Um mês depois. O que há de novo? O que há de novidade?

Uma semana de molho adoecendo e levantando da cama horas depois do horário combinado comigo mesmo um pouco antes de dormir.

 Uma pilha de livros lidos pela metade e outros apenas as primeiras páginas, somente alguns concluídos, outros tantos aguardando o momento certo, que ninguém sabe qual será. Nem quando virá. Se virá.

Um mês depois. Uns filmes. Uma saída. A festa na beira da praia. Tinha um casal dançando. É sempre curioso ver duas pessoas dançando abraçadas.  

A falência de alguns objetos domésticos, pela ordem: acendedor, máquina de lavar, micro-ondas e videogame. A lâmpada do corredor.

Tv e geladeira ainda funcionando. Enquanto uns se entregam, outros resistem. A mesma lógica da vida também domina a dos seres inanimados. Uma hora, todas as luzes se acendem e se ouvem os bips com que nos acostumamos. Os mecanismos se entregam plenamente ao trabalho que fazem todo dia, e a gente passa a reger o hábito a partir dos apitos. É como o sino da igreja. Avisam que estamos chegando à metade do dia.  
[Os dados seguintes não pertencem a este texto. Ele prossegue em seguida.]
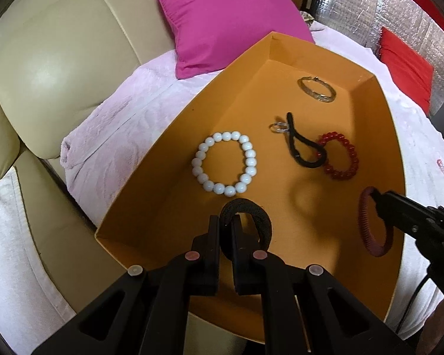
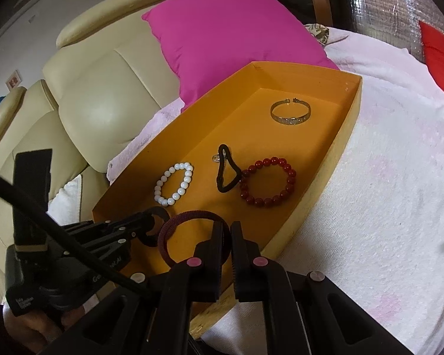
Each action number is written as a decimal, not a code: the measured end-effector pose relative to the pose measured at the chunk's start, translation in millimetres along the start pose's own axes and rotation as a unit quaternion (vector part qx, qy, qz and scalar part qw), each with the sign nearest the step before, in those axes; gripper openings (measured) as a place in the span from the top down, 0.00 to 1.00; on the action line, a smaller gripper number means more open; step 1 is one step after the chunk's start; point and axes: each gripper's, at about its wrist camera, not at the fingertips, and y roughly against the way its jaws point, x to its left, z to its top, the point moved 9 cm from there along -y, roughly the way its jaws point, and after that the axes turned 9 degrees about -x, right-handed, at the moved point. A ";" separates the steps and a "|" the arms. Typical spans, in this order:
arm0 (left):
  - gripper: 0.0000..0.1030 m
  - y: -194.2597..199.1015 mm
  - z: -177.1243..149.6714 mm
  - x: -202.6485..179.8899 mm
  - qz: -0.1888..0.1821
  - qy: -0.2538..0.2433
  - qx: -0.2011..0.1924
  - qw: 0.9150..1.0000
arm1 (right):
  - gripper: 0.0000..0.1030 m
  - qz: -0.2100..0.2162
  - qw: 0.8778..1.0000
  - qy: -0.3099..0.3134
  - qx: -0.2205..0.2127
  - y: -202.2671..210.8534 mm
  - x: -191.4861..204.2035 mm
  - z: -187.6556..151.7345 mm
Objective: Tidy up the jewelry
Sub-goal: 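Lower both held rings into the orange box and open both tools, then move both open tools away from the box toward the two bead bracelets, then grasp the pink-and-clear bead bracelet with the left tool while the right grasps the purple bead bracelet, then lift both bead bracelets off the towel and swing toward the orange box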
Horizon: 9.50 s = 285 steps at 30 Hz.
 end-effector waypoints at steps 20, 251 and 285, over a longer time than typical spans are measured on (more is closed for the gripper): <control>0.93 -7.7 0.0 6.1 -0.006 -0.016 0.012 1.000 | 0.95 -0.019 1.000 -0.002 0.000 -12.1 -4.2 -1.2; 0.79 -8.8 -15.2 -347.1 -0.208 -0.208 0.022 0.955 | 0.90 -0.152 0.932 -0.329 -0.001 171.5 -385.0 -48.8; 0.93 63.6 47.9 -285.5 -0.203 -0.149 -0.082 0.964 | 0.90 -0.101 0.971 -0.202 -0.083 138.7 -298.2 28.7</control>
No minuto seguinte, um guincho e nada mais. Escuro. Ligo e religo na tomada. Não funciona. Não há ninguém que explique por que os sistemas param de uma hora para outra, sem aviso prévio.

Um mês e tanto. Um livro que só consigo ir vencendo aos poucos. Uma incapacidade de olhar por mais de cinco minutos para o mesmo ponto fixo. Um cansaço acumulado de uma semana que parece infinita.

Mas hoje é junho e sexta e amanhã posso estar de pé nas primeiras horas do dia.